> _Source material_
--------------------------------

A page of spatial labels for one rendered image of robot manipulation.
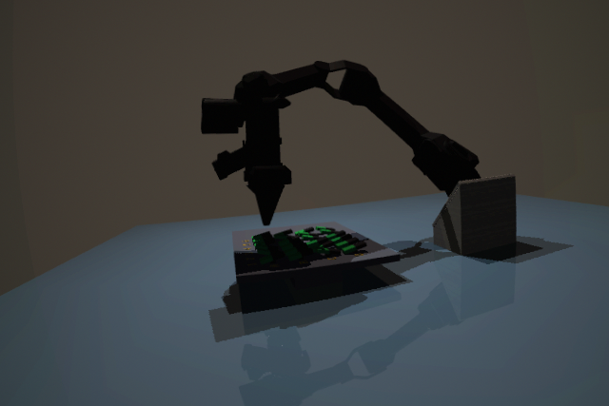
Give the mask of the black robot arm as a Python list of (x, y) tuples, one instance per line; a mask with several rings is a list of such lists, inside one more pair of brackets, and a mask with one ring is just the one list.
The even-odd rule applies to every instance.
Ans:
[[(340, 88), (325, 80), (329, 72), (345, 69)], [(448, 198), (461, 181), (481, 179), (475, 166), (479, 158), (444, 134), (426, 130), (401, 106), (385, 95), (368, 68), (346, 60), (294, 68), (278, 74), (265, 70), (243, 76), (233, 99), (202, 99), (202, 134), (238, 133), (246, 121), (246, 134), (279, 131), (279, 108), (290, 106), (285, 97), (320, 87), (331, 97), (353, 106), (365, 106), (399, 135), (414, 151), (412, 163)], [(224, 151), (212, 161), (220, 181), (242, 168), (249, 171), (252, 158), (248, 145)]]

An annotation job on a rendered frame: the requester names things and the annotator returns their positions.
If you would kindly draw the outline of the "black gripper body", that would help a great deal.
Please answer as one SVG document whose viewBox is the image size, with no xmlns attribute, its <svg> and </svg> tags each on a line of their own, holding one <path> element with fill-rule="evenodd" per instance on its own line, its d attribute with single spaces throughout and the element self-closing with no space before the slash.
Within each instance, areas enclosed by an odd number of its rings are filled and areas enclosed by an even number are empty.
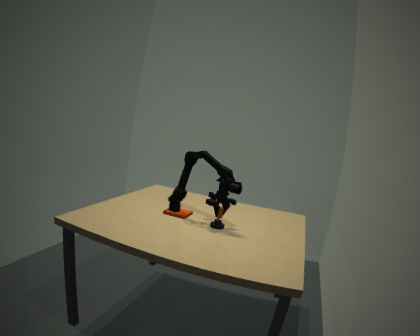
<svg viewBox="0 0 420 336">
<path fill-rule="evenodd" d="M 232 199 L 232 198 L 227 198 L 228 195 L 230 193 L 225 192 L 225 191 L 217 191 L 218 196 L 217 196 L 217 201 L 213 200 L 213 199 L 207 199 L 206 200 L 206 204 L 209 206 L 219 206 L 219 204 L 225 204 L 227 206 L 230 206 L 230 204 L 232 203 L 233 206 L 237 205 L 236 200 Z"/>
</svg>

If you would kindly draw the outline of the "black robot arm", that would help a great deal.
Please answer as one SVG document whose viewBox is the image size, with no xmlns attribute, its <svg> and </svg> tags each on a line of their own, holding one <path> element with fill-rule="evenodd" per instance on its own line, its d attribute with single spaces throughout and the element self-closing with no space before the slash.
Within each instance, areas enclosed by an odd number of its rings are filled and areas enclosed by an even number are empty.
<svg viewBox="0 0 420 336">
<path fill-rule="evenodd" d="M 172 192 L 172 196 L 169 197 L 169 209 L 173 212 L 180 211 L 180 202 L 186 197 L 187 191 L 185 187 L 191 173 L 192 167 L 195 165 L 198 159 L 203 158 L 206 160 L 213 168 L 216 169 L 219 179 L 216 181 L 220 182 L 219 190 L 225 192 L 231 192 L 240 195 L 242 192 L 242 183 L 236 182 L 233 176 L 233 171 L 226 166 L 220 164 L 214 157 L 212 157 L 207 151 L 188 151 L 185 154 L 185 166 L 182 171 L 178 186 Z"/>
</svg>

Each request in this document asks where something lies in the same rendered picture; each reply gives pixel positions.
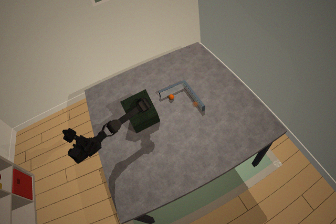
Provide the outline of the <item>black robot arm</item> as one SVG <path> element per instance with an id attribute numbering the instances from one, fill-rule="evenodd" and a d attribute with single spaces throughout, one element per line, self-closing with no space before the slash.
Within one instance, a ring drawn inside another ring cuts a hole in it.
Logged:
<path id="1" fill-rule="evenodd" d="M 125 123 L 127 120 L 129 120 L 131 117 L 135 116 L 139 112 L 143 113 L 147 111 L 148 109 L 151 108 L 150 106 L 151 104 L 149 103 L 147 98 L 144 98 L 144 97 L 139 98 L 138 101 L 136 102 L 136 107 L 134 109 L 127 112 L 125 115 L 120 117 L 118 120 L 112 120 L 112 121 L 110 120 L 108 123 L 106 123 L 102 127 L 102 131 L 100 131 L 97 136 L 93 138 L 92 137 L 89 138 L 97 142 L 98 144 L 94 154 L 102 148 L 101 142 L 103 141 L 103 139 L 105 139 L 107 136 L 113 136 L 115 133 L 118 132 L 118 130 L 120 129 L 123 123 Z M 108 130 L 113 134 L 106 135 L 106 133 L 103 131 L 105 127 L 107 127 Z M 75 146 L 75 144 L 73 144 L 73 148 L 72 149 L 70 148 L 70 150 L 68 151 L 68 156 L 73 158 L 77 164 L 81 163 L 82 161 L 84 161 L 84 159 L 88 158 L 88 156 L 91 157 L 92 155 L 85 153 L 84 151 L 82 151 L 81 148 L 78 148 L 77 146 Z"/>

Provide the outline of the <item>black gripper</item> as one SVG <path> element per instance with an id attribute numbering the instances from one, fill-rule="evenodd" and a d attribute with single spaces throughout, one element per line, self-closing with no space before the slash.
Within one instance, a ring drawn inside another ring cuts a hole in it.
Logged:
<path id="1" fill-rule="evenodd" d="M 98 144 L 97 142 L 89 139 L 89 138 L 85 138 L 82 135 L 77 136 L 76 135 L 76 131 L 72 130 L 71 128 L 67 129 L 67 130 L 63 130 L 62 131 L 64 134 L 63 139 L 69 143 L 71 143 L 73 141 L 73 139 L 76 141 L 75 146 L 77 146 L 78 148 L 81 148 L 82 151 L 84 151 L 85 153 L 92 155 L 94 154 Z"/>

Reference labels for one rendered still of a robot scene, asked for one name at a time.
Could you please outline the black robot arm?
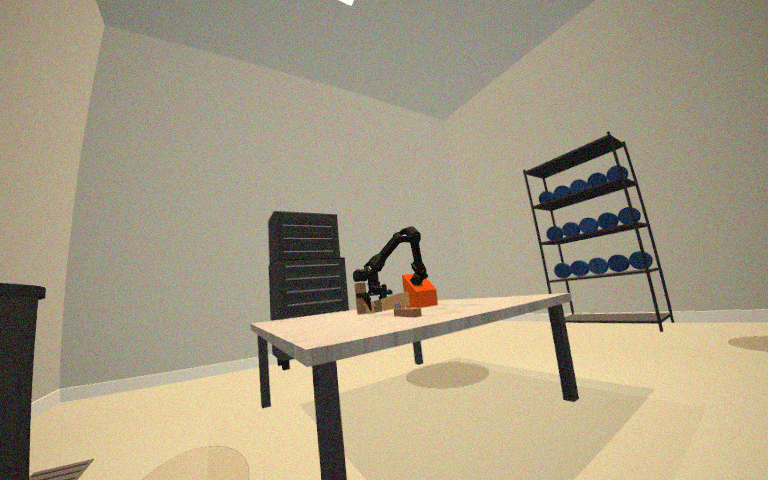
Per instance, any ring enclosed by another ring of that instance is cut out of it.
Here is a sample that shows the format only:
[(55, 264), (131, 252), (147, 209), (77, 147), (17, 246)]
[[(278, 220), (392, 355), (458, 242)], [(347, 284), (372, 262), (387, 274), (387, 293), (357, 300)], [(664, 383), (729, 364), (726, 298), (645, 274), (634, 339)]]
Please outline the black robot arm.
[[(406, 236), (402, 236), (406, 234)], [(385, 245), (385, 247), (376, 255), (374, 255), (363, 267), (364, 269), (356, 269), (353, 272), (354, 282), (379, 280), (378, 272), (382, 270), (385, 265), (386, 259), (395, 250), (395, 248), (402, 242), (408, 242), (411, 244), (412, 254), (414, 262), (411, 263), (412, 269), (415, 272), (410, 279), (413, 286), (423, 286), (423, 280), (428, 278), (427, 270), (422, 262), (419, 242), (421, 240), (421, 234), (413, 227), (404, 228), (399, 232), (393, 234), (393, 237)], [(369, 268), (371, 267), (371, 270)], [(386, 284), (377, 283), (377, 285), (371, 284), (370, 293), (384, 294), (387, 291)]]

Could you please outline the long tan wooden rail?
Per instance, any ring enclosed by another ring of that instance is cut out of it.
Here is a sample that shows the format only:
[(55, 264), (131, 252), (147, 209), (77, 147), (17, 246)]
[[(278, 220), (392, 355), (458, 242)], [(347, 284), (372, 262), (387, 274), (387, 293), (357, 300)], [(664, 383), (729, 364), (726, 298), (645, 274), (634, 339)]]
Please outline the long tan wooden rail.
[(371, 302), (372, 312), (370, 312), (366, 304), (367, 315), (394, 310), (395, 309), (394, 303), (400, 303), (400, 308), (411, 306), (408, 292), (403, 292), (400, 294), (396, 294), (390, 297), (386, 297), (386, 298)]

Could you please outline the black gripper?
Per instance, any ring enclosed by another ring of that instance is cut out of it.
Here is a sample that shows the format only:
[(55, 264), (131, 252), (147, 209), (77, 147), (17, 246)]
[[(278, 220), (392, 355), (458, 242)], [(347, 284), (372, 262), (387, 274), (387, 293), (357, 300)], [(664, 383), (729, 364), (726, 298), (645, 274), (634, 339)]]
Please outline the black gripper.
[(373, 293), (373, 295), (372, 295), (370, 293), (371, 284), (377, 285), (377, 283), (380, 283), (379, 280), (368, 281), (368, 283), (367, 283), (367, 285), (369, 287), (368, 293), (367, 292), (362, 292), (362, 293), (357, 293), (356, 294), (356, 298), (363, 298), (362, 300), (365, 301), (365, 303), (367, 304), (370, 312), (372, 312), (372, 308), (371, 308), (371, 298), (369, 296), (380, 295), (380, 297), (379, 297), (379, 300), (380, 300), (380, 299), (388, 297), (387, 295), (392, 295), (393, 294), (392, 290), (390, 289), (390, 290), (384, 291), (384, 294), (374, 294)]

--------------------------------

> _Problem to solve_
Please go through the material and return each line where the word "from" appears.

> _Response to the exercise_
Provide the outline of the <item>black robot arm</item> as one SVG <path> element per instance with an id attribute numbering the instances from one, fill-rule="evenodd" and a d attribute with single spaces throughout, one element per line, self-closing with no space before the slash.
Provide the outline of the <item>black gripper</item> as one SVG <path> element per instance with an id attribute numbering the instances from one, fill-rule="evenodd" and a d attribute with single spaces throughout, one element per line, self-closing with no space before the slash.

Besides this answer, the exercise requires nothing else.